I became a Novell System Administrator and built out an NDS tree that turned out to be far more similar to modern directories then what It was to the best practices of the time. Conventional wisdom was that you divide up your directory by business unit or business function and create the user, printer file share, and other and directory objects related to the business unit in the OU for the unit. I quickly realized that conventional wisdom and the Novell Directory design guides were wrong. The 'organization hierarchy'  style directory architecture didn't make a whole lot of sense, so I implemented a relatively flat directory where the only OU's were at a very high level and only used to categorize types of objects rather than business units, departments or divisions. The flat directory Is something much closer to what you'd see today and something like Azure Active Directory.

That directory had continuous up-time - I.E. you could log into the directory -  for over a decade. Of course the servers providing services we not always up, but the directory was. :)

Conventional wisdom isn't always right.

While troubleshooting a statewide IPX routing problem I realized that In the post merger chaos, the wide area network was essentially unmanaged. There were routers all across the state on either 56 kbit circuits or T1's running along without any active oversight. So I grab the Cisco manuals, taught myself IP routing, asked a co-worker for the passwords, and started managing the wide area network.

That meant physically locating all the routers around the state, documenting circuit locations and circuit ID's, cleaning up routing tables, cleaning up configurations, and getting the hardware on common operating system versions.

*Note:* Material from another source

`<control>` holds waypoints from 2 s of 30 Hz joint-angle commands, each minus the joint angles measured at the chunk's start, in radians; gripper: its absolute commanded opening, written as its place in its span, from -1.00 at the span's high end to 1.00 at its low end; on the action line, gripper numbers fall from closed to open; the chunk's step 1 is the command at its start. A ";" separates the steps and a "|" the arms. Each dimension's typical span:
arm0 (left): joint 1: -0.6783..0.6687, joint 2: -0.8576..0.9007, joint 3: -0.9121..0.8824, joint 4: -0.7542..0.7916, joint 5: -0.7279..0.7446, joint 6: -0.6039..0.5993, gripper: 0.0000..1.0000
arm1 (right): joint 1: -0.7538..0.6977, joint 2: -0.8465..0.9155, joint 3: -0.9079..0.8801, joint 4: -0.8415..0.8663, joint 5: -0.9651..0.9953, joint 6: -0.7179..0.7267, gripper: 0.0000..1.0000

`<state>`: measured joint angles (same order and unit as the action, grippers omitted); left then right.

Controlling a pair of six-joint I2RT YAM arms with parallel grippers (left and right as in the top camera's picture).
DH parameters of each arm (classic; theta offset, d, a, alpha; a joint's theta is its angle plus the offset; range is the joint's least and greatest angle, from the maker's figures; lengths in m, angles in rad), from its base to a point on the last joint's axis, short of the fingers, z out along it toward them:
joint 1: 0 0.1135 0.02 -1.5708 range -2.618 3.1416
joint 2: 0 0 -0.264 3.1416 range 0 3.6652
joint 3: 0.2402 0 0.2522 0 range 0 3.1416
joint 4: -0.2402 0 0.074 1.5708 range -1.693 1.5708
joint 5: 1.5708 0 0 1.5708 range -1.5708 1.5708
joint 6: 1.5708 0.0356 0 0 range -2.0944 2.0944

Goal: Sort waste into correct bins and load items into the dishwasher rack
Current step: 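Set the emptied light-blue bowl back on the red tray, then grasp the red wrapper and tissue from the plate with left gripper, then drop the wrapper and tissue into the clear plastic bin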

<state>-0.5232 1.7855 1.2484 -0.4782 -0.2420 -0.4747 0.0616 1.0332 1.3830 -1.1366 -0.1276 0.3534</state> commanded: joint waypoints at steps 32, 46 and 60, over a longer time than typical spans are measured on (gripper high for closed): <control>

We also created a common campus network edge design, wrote our own database driven network monitoring package, combined monitoring and CMDB databases, and built out a system of thresholds, triggers and alerts to help us keep tabs on the hundreds of devices and dozens of sites. Written in Perl and leveraging MRTG, of course.

To help us monitor the network we push purchased Netscout probes for every site. Because we had more than 50 probes, and GUI's don't scale well, I dug into the Netscout management software and figured out that the graphical user interface was just a skin over the top of some very powerful command line programs.  I wrote a package around those programs that automated the maintenance and monitoring of probes and automatically gathered 'Top N' IP, TCP host and port counters for their network traffic data from the probes. I exposed that data to campuses so that campuses had a pretty complete view into their network traffic readily available to them. My idea was that if they knew more about what was happening on their network, they'd be able to do a better job of running their network, and most importantly - they'd be able to resolve more of their own problems themselves. And call me less often.

As the wide-area network evolved and became more critical to our operation, we had to make significant investments in bandwidth and availability. Making those investments on our own without a partner turned out to be very difficult, so we partnered with the State of Minnesota to leverage our resources and their skills to build a common statewide backbone usable by all State agencies and our system - Minnesota State. For nearly twenty years, the State of Minnesota has been the backbone provider for Minnesota State Colleges and Universities. As the State had already partnered with the University of Minnesota, the three largest public entities in the state all  share a common state backbone and Internet connection. In the partnership, Minnesota State benefits from the resources and expertise at the University of Minnesota and State of Minnesota, allowing us to concentrate our skills on other aspects of running a state-wide enterprise.